Mick: That's my dad dying in there.
Shirley: No, Mick. That's MY dad dying in there.


The inference was there, and rank was pulled at, quite possibly, the worst time in Mick's life. As I watched that, I was silently willing Mick to turn heel and go back into Stan's room, grow some balls and turf her out. But no. He didn't. He did what he always does when Shirley cracks the whip. He left. Disowned as Stan's son by Shirley at the moment when he needed Stan's acceptance and blessing.

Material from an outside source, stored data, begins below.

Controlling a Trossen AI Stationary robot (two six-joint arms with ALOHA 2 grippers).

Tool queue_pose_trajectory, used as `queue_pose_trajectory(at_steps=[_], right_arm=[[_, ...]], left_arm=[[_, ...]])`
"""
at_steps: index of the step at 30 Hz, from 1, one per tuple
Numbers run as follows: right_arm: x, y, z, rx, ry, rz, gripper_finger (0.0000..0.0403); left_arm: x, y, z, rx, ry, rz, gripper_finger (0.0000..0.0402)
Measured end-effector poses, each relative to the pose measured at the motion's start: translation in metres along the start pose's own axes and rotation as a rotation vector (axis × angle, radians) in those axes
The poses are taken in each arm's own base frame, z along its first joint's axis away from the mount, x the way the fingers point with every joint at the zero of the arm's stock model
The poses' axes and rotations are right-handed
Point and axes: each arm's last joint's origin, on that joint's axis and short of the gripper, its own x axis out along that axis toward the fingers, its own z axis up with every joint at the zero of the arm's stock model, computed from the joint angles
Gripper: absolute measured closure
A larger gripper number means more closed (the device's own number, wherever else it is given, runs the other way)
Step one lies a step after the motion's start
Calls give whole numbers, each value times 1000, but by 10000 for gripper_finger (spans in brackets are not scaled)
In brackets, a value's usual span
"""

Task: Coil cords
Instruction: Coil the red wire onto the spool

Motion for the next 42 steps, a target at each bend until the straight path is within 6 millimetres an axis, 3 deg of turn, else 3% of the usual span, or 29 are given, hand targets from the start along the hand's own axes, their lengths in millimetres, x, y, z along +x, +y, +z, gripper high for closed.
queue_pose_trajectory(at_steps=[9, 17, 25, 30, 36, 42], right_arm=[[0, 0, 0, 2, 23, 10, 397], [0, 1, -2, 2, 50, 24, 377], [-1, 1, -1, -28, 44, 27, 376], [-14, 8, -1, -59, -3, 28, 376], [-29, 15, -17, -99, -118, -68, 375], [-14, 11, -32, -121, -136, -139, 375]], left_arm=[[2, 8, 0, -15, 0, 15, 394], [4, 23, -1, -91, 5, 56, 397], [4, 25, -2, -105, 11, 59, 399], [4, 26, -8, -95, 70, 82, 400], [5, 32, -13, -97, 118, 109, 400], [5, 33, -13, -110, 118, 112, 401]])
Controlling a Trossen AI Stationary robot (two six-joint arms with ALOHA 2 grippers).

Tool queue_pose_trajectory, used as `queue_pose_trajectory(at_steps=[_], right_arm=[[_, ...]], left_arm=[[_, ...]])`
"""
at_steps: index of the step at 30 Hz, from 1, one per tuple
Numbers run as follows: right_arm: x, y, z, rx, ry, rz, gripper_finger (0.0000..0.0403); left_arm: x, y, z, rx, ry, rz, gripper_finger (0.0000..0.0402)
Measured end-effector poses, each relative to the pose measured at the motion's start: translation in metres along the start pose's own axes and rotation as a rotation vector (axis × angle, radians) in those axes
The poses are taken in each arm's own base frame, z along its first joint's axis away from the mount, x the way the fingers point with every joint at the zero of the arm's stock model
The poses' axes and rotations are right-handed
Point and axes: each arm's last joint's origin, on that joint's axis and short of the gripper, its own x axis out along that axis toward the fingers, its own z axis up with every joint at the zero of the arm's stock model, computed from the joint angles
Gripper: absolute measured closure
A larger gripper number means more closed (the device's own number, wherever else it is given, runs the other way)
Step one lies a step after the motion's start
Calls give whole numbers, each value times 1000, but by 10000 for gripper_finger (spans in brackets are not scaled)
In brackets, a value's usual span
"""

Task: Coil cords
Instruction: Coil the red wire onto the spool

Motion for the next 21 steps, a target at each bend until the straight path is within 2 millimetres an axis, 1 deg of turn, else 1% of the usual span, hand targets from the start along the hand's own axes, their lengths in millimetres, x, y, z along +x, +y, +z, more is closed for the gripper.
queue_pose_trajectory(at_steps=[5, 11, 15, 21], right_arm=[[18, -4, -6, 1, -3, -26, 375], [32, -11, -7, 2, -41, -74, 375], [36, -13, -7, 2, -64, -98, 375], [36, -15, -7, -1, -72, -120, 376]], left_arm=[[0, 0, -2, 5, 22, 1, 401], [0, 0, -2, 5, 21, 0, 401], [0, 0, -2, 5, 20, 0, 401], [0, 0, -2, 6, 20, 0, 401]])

Shirley was determined that it was she, and only she, to be with Stan at the end. Cora and the increasingly annoying Tina, whose silly little girl act grates on my nerves, were sent home. She's always talking and acting like a pathetically bewildered little girl lost during times of crisis when she's really a fortysomething woman. The family, when they learned of this from Mick, was right to take offence. 

Stan's final moments are spent with Shirley reminsicing about something, again, incongruous - Mick as a small child, dressed in a cowboy suit and acting like John Wayne. Once again, Mick spent four years in care - from the time he was about one year old until he was five. By the time he'd returned home full-time, Shirley was married to Kevin and expecting Jimbo. Where the hell did the cowboy story come from? Then, there was Stan's final rejoinder to Shirley to "protect" Mick, even admitting that he was hard on the outside, but soft inside, the standard PR blurb we've incessantly seen about him. Then - poof - Stan dies.

The highlight scene for me in all of this malarkey was when Buster Bloodvessel, King of Scrotes ...



... ambles into the Vic, intent on "bonding" with his grandchildren, only to be given short shrift by both Lee and, wonderfully, by Nancy, who defines beautifully the full extent of Buster's non-relationship to them:-

You don't have a past with us, and you certainly don't have a future.

Get Nancy some friends fast, please.

I was a bit put off by the Hollyoaks-ish ending, in that there were two deaths, and all we saw was Carol getting hugged by Sonia, and the rest of the vignettes were Carter, Carter, Carter, including the ubiquitous bedscene featuring Linda and a hirsute Mick, and ending with Shirley clinging to her lifeless old Pa.

They could have and should have shown Max musing into a glass of whiskey.

Decent enough episode, but not as good as some of the others this week and last.